Your answer must consist of exactly the lines below, starting with the line with "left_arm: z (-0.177" and going on through the line with "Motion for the", and nothing else.

[Start of Attachment]

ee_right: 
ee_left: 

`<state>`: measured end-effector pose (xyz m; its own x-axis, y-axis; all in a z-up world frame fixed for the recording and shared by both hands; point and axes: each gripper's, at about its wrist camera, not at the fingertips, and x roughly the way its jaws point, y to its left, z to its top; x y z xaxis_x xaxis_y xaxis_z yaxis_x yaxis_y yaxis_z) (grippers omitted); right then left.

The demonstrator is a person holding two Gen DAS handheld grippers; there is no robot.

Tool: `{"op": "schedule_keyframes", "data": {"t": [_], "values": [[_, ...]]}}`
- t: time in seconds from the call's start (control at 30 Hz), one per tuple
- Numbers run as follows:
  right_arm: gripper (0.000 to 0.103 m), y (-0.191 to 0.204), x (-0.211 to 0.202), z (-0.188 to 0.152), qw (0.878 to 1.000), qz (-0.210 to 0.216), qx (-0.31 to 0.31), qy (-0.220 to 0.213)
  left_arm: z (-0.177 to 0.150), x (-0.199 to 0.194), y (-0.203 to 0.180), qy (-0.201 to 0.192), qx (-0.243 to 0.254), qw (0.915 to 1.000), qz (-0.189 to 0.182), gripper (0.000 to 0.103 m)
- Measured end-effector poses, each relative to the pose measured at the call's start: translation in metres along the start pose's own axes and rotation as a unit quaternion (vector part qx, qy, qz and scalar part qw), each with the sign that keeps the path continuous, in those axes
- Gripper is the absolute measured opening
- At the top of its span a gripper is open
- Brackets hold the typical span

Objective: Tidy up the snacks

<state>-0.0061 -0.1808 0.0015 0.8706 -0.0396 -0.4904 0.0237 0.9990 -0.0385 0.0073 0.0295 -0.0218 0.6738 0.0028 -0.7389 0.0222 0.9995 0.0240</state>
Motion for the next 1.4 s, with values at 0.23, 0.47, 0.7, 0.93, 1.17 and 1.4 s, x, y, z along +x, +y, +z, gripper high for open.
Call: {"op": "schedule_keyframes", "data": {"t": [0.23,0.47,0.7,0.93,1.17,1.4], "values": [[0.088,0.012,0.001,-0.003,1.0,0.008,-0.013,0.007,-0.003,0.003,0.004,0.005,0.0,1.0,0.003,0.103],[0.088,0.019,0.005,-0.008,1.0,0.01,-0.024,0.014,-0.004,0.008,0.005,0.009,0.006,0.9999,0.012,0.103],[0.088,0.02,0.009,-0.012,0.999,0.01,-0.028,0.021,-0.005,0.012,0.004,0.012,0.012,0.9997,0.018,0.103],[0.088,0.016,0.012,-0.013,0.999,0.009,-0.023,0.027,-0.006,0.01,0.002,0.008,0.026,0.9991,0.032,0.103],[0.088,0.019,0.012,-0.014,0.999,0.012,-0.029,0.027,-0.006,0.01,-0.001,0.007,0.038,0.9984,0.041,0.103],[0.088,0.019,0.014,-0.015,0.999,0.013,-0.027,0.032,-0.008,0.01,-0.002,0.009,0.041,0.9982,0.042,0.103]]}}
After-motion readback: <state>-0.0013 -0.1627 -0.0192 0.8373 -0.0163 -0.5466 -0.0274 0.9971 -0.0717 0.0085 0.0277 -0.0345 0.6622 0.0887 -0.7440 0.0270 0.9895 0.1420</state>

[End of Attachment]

Solution to this problem:
  left_arm: z (-0.177 to 0.150), x (-0.199 to 0.194), y (-0.203 to 0.180), qy (-0.201 to 0.192), qx (-0.243 to 0.254), qw (0.915 to 1.000), qz (-0.189 to 0.182), gripper (0.000 to 0.103 m)
- Measured end-effector poses, each relative to the pose measured at the call's start: translation in metres along the start pose's own axes and rotation as a unit quaternion (vector part qx, qy, qz and scalar part qw), each with the sign that keeps the path continuous, in those axes
- Gripper is the absolute measured opening
- At the top of its span a gripper is open
- Brackets hold the typical span

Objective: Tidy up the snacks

<state>-0.0061 -0.1808 0.0015 0.8706 -0.0396 -0.4904 0.0237 0.9990 -0.0385 0.0073 0.0295 -0.0218 0.6738 0.0028 -0.7389 0.0222 0.9995 0.0240</state>
Motion for the next 1.4 s, with values at 0.23, 0.47, 0.7, 0.93, 1.17 and 1.4 s, x, y, z along +x, +y, +z, gripper high for open.

For this exercise, nothing further remains to be done.